Mostly because, for better or worse, MOTU has often been portrayed in a negative light in popular (non-nerd) as an example a cartoon designed to sell toys. As a lifelong advocate for a toy that (a) has twice as much history, and (b) has thrived in spite of a nearly non-existent media presence, it does sting a bit.

It may have also been complicated by the possible stigma of horses being considered a “girl thing”. Like it or not, “girl things” are often seen as of less worthy of inclusion everywhere in any discussion about historical or cultural relevance.

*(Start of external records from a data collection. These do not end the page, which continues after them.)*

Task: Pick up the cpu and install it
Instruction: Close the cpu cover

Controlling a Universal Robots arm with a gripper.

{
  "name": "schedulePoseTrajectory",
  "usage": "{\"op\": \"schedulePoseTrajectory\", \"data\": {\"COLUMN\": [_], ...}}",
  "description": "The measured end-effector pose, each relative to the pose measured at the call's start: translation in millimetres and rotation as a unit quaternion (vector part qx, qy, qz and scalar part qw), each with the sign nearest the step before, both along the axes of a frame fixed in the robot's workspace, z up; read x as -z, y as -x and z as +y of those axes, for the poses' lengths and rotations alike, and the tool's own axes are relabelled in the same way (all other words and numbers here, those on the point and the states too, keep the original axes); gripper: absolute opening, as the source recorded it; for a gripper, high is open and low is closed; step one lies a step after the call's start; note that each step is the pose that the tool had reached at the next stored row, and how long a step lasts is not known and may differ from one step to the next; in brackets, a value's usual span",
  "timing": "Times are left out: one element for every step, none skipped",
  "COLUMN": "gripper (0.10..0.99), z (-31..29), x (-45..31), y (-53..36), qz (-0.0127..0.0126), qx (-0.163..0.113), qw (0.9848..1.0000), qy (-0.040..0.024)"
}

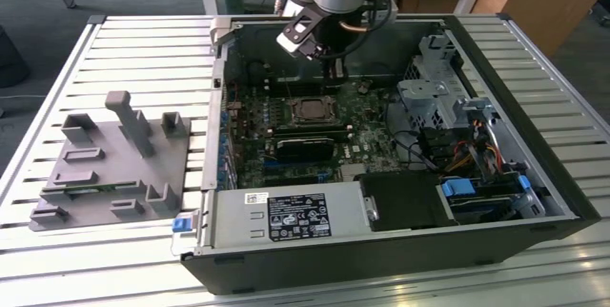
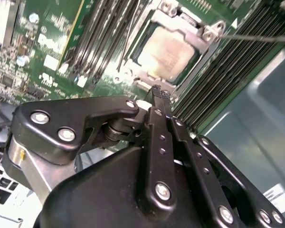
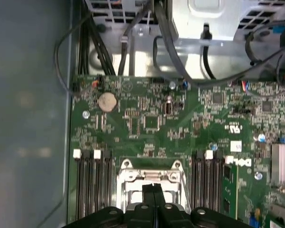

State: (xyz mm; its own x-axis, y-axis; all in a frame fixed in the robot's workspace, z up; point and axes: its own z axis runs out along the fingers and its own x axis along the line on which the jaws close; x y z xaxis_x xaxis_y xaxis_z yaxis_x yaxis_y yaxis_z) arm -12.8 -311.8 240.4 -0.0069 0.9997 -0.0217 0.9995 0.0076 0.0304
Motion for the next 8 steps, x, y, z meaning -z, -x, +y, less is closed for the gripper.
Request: {"op": "schedulePoseTrajectory", "data": {"gripper": [0.106,0.106,0.106,0.106,0.106,0.106,0.106,0.106], "z": [0.0,0.0,0.0,0.0,0.0,0.0,0.0,0.0], "x": [0.4,0.8,1.0,1.1,1.3,1.4,1.6,1.7], "y": [2.0,3.7,4.9,5.9,7.0,8.3,9.5,10.6], "qz": [0.0,0.0,0.0,0.0001,0.0,0.0,0.0,0.0], "qx": [0.0,0.0,0.0,0.0,0.0,0.0,0.0,0.0], "qw": [1.0,1.0,1.0,1.0,1.0,1.0,1.0,1.0], "qy": [0.0,0.0,0.0,0.0001,0.0001,0.0,0.0,0.0001]}}
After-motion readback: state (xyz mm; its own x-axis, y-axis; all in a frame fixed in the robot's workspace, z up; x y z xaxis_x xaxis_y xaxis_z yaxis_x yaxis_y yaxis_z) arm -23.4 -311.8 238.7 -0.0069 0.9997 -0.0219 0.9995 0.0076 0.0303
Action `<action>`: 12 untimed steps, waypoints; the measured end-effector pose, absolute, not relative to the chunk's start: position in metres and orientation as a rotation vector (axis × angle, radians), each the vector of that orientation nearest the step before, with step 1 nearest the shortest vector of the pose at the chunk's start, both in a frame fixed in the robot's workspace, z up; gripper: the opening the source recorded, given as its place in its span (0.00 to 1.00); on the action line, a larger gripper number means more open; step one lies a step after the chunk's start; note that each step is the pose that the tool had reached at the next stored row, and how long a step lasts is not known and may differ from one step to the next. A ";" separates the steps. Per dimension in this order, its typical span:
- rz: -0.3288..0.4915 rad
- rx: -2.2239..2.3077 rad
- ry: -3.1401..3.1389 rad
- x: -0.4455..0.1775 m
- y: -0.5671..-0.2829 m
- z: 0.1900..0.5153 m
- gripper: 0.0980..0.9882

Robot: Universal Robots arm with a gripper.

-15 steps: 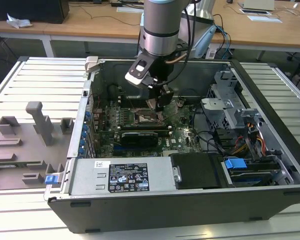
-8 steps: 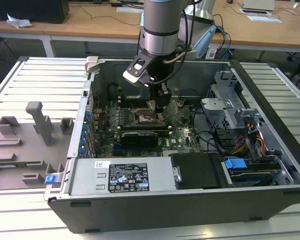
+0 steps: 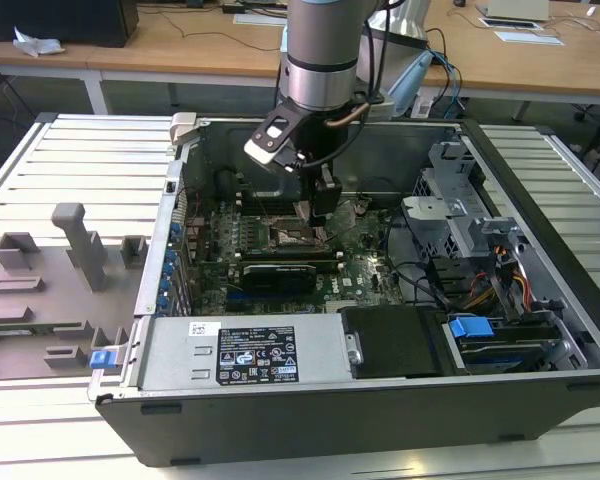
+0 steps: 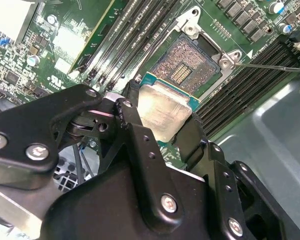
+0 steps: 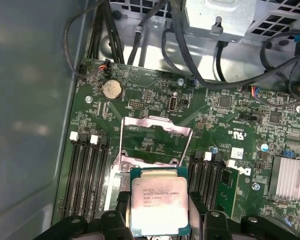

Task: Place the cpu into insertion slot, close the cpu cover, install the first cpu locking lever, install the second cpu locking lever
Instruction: 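Place the cpu into insertion slot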

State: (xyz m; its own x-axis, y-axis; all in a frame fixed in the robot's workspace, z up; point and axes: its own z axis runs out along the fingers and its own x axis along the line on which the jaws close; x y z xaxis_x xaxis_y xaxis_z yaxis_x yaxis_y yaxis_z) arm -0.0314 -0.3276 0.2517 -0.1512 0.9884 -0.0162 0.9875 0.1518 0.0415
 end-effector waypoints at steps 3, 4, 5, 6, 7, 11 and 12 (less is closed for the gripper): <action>0.032 2.047 2.330 -0.031 -0.328 0.252 0.50; 0.031 2.057 2.321 -0.031 -0.328 0.252 0.50; 0.031 2.064 2.315 -0.031 -0.328 0.252 0.50; 0.031 2.069 2.310 -0.031 -0.328 0.252 0.50; 0.031 2.078 2.303 -0.031 -0.328 0.252 0.50; 0.030 2.098 2.284 -0.031 -0.328 0.252 0.50; 0.030 2.102 2.281 -0.031 -0.328 0.252 0.50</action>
State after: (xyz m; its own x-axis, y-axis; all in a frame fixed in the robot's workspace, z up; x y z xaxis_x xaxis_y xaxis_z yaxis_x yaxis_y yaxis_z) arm -0.0314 -0.3276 0.2517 -0.0813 0.9966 -0.0163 0.9958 0.0819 0.0414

For what it’s worth, I do think we actually got fairly close this year; we might even be in the same position Masters of the Universe was in a few years ago. I saw Breyer mentioned prominently in several stories about this year’s entries, and I myself became a (very) minor Fandom phenom talking about it back in September. 

Where Fandom goes, public interest generally follows.

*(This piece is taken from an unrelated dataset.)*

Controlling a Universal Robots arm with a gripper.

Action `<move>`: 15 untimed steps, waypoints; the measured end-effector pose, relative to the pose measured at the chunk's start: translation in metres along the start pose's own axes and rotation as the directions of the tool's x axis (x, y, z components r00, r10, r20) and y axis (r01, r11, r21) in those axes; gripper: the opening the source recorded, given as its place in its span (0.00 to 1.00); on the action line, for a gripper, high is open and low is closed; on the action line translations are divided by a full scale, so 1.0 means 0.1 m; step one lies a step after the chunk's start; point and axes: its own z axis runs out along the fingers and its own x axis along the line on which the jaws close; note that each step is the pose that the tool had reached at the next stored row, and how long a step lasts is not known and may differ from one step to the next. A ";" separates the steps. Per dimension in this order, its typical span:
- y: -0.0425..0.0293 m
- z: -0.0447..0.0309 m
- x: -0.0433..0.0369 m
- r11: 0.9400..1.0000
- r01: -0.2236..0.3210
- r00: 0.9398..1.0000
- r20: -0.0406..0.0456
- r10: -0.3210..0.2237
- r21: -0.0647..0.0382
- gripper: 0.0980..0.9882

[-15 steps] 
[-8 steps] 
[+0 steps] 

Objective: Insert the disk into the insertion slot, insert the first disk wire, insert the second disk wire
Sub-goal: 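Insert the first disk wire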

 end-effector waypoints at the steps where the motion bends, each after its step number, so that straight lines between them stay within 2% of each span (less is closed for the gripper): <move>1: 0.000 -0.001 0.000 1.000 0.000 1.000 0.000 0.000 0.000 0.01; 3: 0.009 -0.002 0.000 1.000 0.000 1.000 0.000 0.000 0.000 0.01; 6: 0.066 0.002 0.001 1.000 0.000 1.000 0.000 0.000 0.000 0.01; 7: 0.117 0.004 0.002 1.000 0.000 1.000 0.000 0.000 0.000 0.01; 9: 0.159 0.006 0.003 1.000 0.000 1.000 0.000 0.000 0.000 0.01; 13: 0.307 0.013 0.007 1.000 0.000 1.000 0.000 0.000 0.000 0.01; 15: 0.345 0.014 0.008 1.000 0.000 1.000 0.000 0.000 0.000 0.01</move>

As far as what we can do to make it actually happen next time, all I can say is what I’ve been saying for years: do what you can to increase public awareness. If people ask you what your hobby is, don’t deflect: just talk about it like any other person talks about their favorite activities! 

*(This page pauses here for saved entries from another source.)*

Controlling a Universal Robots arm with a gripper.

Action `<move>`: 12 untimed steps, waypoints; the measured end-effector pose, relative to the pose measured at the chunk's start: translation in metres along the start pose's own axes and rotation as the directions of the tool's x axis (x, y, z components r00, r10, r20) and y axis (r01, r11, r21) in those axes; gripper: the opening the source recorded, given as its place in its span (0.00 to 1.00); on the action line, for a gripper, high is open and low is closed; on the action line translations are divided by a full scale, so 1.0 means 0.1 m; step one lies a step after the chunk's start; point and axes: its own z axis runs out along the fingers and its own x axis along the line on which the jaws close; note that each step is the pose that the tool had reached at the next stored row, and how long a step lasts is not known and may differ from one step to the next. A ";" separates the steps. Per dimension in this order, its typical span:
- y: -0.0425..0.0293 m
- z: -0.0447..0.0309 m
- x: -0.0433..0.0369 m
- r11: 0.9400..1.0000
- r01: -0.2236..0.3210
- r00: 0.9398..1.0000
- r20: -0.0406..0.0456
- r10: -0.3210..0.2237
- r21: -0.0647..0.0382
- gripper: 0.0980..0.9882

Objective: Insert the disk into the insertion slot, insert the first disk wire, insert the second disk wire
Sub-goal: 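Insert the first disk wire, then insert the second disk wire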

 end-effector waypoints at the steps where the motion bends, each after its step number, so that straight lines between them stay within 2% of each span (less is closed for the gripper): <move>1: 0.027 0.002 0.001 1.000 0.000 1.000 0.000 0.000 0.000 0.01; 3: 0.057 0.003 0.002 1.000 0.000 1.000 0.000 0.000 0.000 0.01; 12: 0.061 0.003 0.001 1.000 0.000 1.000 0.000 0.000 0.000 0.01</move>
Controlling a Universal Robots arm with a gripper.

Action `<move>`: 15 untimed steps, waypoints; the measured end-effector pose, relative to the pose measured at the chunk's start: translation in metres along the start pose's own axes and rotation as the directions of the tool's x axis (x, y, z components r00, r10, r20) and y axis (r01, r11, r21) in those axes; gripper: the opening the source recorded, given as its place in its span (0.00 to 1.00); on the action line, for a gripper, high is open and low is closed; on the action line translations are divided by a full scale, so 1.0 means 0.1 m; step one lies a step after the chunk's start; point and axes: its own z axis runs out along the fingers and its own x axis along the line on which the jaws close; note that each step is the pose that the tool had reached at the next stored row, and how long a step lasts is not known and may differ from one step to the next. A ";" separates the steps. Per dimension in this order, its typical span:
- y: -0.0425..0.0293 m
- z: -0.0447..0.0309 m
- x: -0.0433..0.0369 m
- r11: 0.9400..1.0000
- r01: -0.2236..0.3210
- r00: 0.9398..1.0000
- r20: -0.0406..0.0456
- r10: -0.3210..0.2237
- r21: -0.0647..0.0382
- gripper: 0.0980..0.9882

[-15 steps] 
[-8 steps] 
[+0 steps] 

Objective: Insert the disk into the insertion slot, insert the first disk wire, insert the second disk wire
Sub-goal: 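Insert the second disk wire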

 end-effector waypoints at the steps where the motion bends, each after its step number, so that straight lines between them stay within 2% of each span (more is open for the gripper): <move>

The more familiarity there is of the brand, and the hobby, the more public opinion will turn to our side. Pulling in some of those stragglers might just get us over the finish line next time.

I know it’s a hard thing for a lot of hobbyists to talk about the hobby in public; it’s never been an issue for me because I was born weird and never recovered. But I also think not talking about it creates a self-perpetuating problem: if we don’t talk about it because we think people will think it’s weird, the fact that we don’t talk about it makes people think we think it’s weird.

(Now there’s a sentence to end a post on!)

Sunday, December 4, 2022

Treading Water

This entire week I’ve felt like I’ve been treading water. I’m sure if I went back and documented everything, I’d feel otherwise.

Let’s see: I completed one quilt top, finished prepping another, and I’m making good progress on a third that I want to get to the block stage by next weekend. So, not actually unproductive? Interesting.

Some of it is the season, I’m guessing: with my schedule and the weather, all the days are kind of blending together into one gray mass. And there’s the fact that I’m experiencing a lull in my social activities/travel calendar. Sitting in the basement and binge-watching documentaries, as entertaining as that is, is not really a good replacement for human interaction. 

Since I am in a bit of a mood here, I decided to open up all my blind bag Stablemates. First up, the three Mystery Horse Surprises (Series 3) that were a part of my Black Friday order:

I like the little Loping Quarter Horse, but why couldn’t one of them be the Ultra Rare Metallic Chase? Just one of those darn things, is all I’m asking for…

The local farm store that’s not Tractor Supply just got a box in, so it looks like I might be spending a little time there in the next few days fondling bags to find the remainders. The two I definitely need – the Icelandic and the Reiner – shouldn’t be too difficult to pick out of the crowd. I don’t know if I want to risk grabbing more of the Loping Quarter Horse, though; my luck doesn’t run that way.

How about the Merry & Brights?

Yay, two different! After looking at everyone else’s online, I was hoping for the Irish Warmblood/Corbin, because his color was super-neat, but I am not displeased with the ones I got. The metallic purple color on the Mirado is really pretty, and I hope they use it more often elsewhere. 

And finally, the Appaloosa Sport Horse on the Corbin/Irish Warmblood mold. I had found all of the other Stablemates in that assortment at one of my local toy stores earlier this year, but he was missing – and remained so, until he recently reappeared on the web site shortly before the Black Friday sale. 

He is very attractive in this color, I will admit, but I’m a little in the dark about why he, of all the Stablemates in that assortment, was the difficult to find one. Is it because he is showing well? I have no idea.

A lot of what drives the popularity of some of the newer molds and releases is a mystery to me, which is probably why I haven’t had as much success as others while live showing them. That’s something I’m thinking about working on, for the new year.